**Problem statement**
If a line below contains "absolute", count it. Report the final total and nothing more.

**Supplied information**
════════════════

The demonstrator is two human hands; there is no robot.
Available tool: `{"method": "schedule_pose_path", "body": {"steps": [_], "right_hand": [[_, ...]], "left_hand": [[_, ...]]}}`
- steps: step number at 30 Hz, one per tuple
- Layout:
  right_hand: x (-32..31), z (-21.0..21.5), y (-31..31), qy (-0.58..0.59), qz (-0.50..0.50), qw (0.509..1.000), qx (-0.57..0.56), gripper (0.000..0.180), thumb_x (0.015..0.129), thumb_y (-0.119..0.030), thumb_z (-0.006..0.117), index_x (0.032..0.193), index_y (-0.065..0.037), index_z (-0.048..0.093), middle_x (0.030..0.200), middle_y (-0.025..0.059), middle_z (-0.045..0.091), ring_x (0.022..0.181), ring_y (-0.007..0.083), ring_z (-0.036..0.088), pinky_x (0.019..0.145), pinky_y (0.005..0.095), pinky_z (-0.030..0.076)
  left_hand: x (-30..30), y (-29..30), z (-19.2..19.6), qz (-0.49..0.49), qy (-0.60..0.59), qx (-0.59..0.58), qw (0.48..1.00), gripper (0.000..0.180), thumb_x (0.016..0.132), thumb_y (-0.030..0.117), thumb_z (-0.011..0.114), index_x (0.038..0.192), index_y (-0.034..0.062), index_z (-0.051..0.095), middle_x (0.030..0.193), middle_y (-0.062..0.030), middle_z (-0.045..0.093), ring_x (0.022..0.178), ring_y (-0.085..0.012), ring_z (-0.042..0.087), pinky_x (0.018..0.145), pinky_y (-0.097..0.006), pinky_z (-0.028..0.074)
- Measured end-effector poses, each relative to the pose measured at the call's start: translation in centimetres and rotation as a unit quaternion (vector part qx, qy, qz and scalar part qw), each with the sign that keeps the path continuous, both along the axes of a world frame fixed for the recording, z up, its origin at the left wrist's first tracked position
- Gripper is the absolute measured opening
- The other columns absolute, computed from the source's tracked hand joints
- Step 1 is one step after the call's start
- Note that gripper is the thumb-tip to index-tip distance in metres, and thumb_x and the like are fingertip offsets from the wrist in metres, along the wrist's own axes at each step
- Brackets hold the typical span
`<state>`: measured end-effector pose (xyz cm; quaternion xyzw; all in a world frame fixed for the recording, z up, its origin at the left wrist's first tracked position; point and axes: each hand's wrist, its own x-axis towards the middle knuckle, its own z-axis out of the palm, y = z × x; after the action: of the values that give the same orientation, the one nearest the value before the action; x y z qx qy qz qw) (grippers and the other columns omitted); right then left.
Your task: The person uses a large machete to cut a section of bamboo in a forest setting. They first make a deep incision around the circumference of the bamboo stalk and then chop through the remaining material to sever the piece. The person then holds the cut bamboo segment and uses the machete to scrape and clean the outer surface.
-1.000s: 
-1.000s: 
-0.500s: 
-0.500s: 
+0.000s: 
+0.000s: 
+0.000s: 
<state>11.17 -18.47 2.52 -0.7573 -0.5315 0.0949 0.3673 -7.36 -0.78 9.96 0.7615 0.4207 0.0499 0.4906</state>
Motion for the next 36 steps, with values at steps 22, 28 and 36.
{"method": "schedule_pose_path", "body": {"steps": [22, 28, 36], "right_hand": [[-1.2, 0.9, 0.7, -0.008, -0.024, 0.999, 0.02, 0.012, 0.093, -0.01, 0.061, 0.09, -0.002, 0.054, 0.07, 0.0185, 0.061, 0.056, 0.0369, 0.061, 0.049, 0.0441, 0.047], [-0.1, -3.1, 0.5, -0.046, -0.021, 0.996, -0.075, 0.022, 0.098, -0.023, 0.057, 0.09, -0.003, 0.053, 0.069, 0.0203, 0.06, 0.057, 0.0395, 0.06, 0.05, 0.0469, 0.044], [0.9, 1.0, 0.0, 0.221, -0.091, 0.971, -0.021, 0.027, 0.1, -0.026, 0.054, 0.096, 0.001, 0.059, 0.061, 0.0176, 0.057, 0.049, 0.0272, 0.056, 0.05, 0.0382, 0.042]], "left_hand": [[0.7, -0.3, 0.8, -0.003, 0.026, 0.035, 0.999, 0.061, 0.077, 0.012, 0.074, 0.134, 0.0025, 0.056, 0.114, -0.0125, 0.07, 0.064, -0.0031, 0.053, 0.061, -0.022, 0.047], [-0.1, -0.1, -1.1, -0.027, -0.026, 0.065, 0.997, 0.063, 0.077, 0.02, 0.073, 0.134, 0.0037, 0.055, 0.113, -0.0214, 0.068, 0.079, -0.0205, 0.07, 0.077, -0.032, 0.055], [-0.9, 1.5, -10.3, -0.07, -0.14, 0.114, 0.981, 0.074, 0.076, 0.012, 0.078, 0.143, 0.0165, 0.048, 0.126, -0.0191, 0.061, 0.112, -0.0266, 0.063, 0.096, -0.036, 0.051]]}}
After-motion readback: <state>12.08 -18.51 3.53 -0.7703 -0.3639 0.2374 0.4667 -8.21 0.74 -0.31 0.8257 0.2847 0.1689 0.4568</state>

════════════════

**Solution for this problem**
2